Your objective: In the data below, find the line containing "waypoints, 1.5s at", then set down that line and every later line up to and including the line containing "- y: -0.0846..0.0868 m", exactly.

►

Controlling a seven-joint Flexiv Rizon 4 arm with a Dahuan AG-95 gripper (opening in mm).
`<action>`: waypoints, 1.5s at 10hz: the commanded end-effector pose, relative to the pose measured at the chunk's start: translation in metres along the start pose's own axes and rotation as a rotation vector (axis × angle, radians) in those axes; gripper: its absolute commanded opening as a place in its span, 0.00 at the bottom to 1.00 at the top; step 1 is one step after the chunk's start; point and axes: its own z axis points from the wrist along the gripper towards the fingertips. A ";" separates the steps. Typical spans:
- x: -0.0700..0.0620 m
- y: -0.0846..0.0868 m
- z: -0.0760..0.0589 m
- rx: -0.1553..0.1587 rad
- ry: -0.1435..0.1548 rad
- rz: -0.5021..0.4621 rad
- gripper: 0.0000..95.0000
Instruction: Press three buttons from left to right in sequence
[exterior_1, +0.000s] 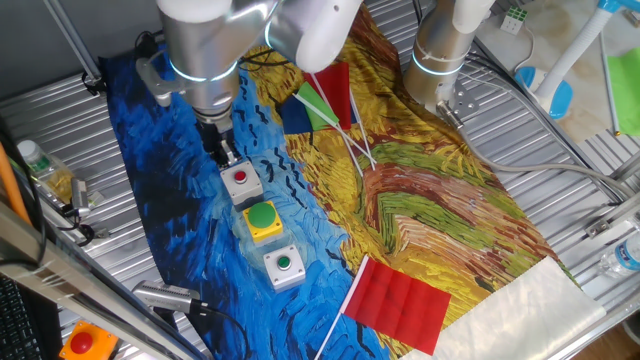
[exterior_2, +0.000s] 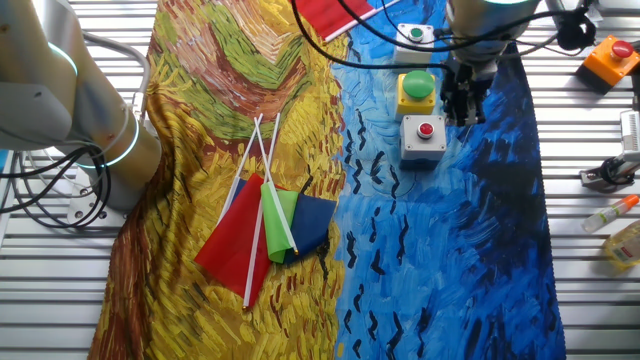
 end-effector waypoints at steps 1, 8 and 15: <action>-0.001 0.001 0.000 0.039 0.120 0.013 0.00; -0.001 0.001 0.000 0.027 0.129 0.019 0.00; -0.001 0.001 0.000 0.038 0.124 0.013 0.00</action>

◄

The answer:
`<action>`: waypoints, 1.5s at 10hz: the commanded end-effector pose, relative to the pose measured at the chunk's start: translation in metres along the start pose's own axes and rotation as a rotation vector (axis × angle, radians) in those axes; gripper: its absolute commanded opening as a place in its span, 0.00 at the bottom to 1.00 at the top; step 1 is one step after the chunk's start; point and axes: its own z axis points from the wrist along the gripper towards the fingertips. A ";" separates the steps. Typical spans:
- x: -0.0700..0.0620 m
- y: -0.0846..0.0868 m

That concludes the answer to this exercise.